Es ist auszuschließen, dass das Landgericht bei Anordnung der
Unterbringung auf eine niedrigere Strafe erkannt hätte. Der
Strafausspruch kann daher bestehen bleiben."
Dem stimmt der Senat zu. Die Prüfung der Voraussetzungen einer
Anordnung nach § 64 StGB drängte sich hier schon
deshalb auf, weil der Angeklagte sich nach den Feststellungen des
Landgerichts auch durch den annähernd sechsmonatigen Vollzug
der Untersuchungshaft in der einbezogenen Sache von seinen
Konsumgewohnheiten nicht abbringen ließ, sondern noch am Tag
seiner Haftentlassung am 24. Januar 2001 wieder Kokain zu sich nahm und
den Konsum bis zu seiner erneuten Inhaftierung fortsetzte.
Mit Blick auf die Rechtskraft der Verurteilung des Angeklagten in den
Fällen II. 1 bis 7 der Urteilsgründe zu der ersten
Gesamtfreiheitsstrafe von zwei Jahren und sechs Monaten kommt hier die
Anordnung der Unterbringung des Angeklagten nach § 64 StGB nur
neben der zweiten Gesamtfreiheitsstrafe von drei Jahren und zwei
Monaten in Betracht.
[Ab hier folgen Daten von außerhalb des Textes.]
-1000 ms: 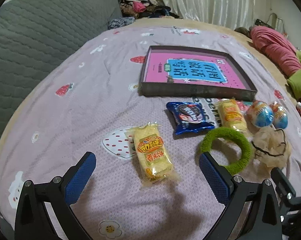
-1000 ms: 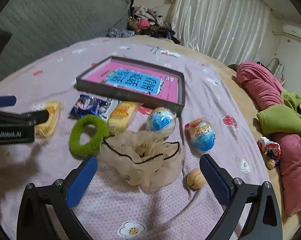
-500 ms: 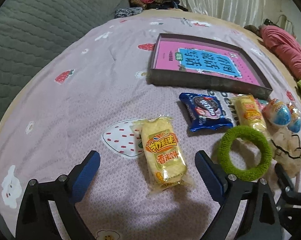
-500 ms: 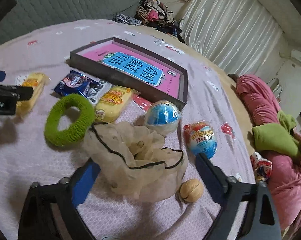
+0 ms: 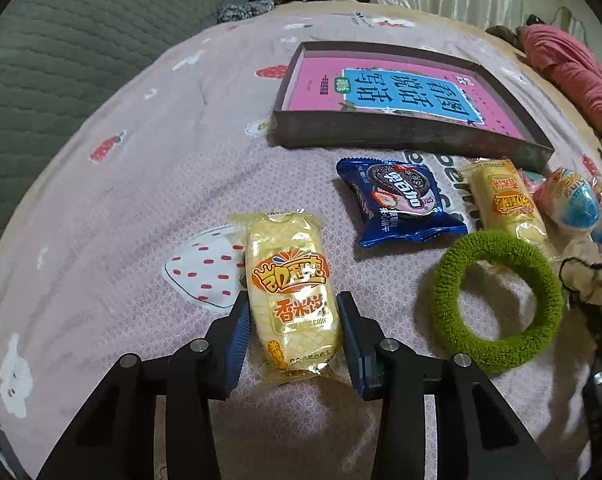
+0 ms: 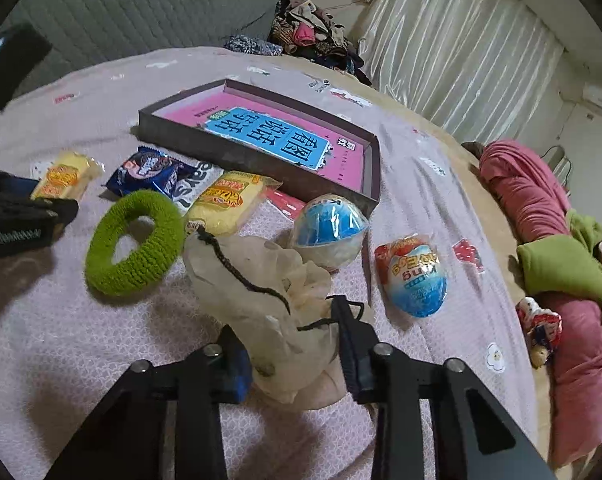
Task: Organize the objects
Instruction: 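Grasp the yellow wrapped cake with the left tool while the right tool grasps the beige mesh scrunchie, then carry the cake and scrunchie into the tray and open both tools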
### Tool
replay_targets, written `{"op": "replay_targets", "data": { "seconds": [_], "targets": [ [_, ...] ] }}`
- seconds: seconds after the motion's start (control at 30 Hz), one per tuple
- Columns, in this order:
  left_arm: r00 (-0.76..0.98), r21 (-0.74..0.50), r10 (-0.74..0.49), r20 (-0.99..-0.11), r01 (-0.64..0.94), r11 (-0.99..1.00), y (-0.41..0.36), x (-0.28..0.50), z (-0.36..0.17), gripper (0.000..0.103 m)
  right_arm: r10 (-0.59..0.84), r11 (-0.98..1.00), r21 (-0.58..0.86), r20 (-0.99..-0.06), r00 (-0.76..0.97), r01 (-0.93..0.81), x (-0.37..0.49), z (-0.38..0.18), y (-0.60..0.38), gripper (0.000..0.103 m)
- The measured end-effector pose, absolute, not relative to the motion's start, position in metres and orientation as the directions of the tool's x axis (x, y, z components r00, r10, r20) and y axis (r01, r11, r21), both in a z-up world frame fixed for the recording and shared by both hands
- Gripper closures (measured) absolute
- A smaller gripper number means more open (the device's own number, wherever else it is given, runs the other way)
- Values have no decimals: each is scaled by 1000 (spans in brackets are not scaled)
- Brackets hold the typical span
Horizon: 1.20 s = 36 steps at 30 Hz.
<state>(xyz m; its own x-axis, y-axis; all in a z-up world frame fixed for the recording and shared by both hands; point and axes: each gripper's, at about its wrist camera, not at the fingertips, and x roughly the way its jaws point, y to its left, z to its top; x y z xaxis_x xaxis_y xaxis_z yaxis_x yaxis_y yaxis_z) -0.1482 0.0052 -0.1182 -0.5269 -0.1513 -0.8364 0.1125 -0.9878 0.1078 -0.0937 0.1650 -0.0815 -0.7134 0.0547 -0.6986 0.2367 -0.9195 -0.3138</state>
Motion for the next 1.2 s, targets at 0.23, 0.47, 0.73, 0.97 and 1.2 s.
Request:
{"op": "replay_targets", "data": {
  "seconds": [0.23,0.47,0.73,0.97,1.2],
  "targets": [
    [-563,84,-145,-813,134,-987,-2,-139,-115,61,-43,-952,-185,-706,-707,242,-87,-66,179,77],
    [-603,29,-85,-793,101,-994,-9,-125,-98,62,-102,-963,-114,-691,-716,246,-75,-48,186,77],
    [-685,18,-31,-728,27,-999,-2,-108,-56,62,-164,-967,-36,-667,-727,251,-55,-25,190,77],
    [-724,47,-13,-689,-26,-999,8,-101,-28,62,-180,-972,-4,-637,-749,236,-43,-4,189,77],
    [-737,30,28,-676,-66,-997,6,-96,-11,62,-205,-972,38,-610,-765,230,-41,20,194,77]
  ]
}}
Die Frage, ob, wenn die Unterbringung nach
§ 64 StGB neben mehreren in demselben Urteil
verhängten Strafen in Betracht kommt, die
Maßregelanordnung einer der Strafen zuzuordnen ist oder dies
dem Vollstreckungsverfahren (§ 44 b StrVollstrO)
überlassen bleibt
(in BGH, Beschluß vom 25. August 1994 - 4 StR 380/94 - nicht
erörtert), bedarf hier deshalb keiner Entscheidung.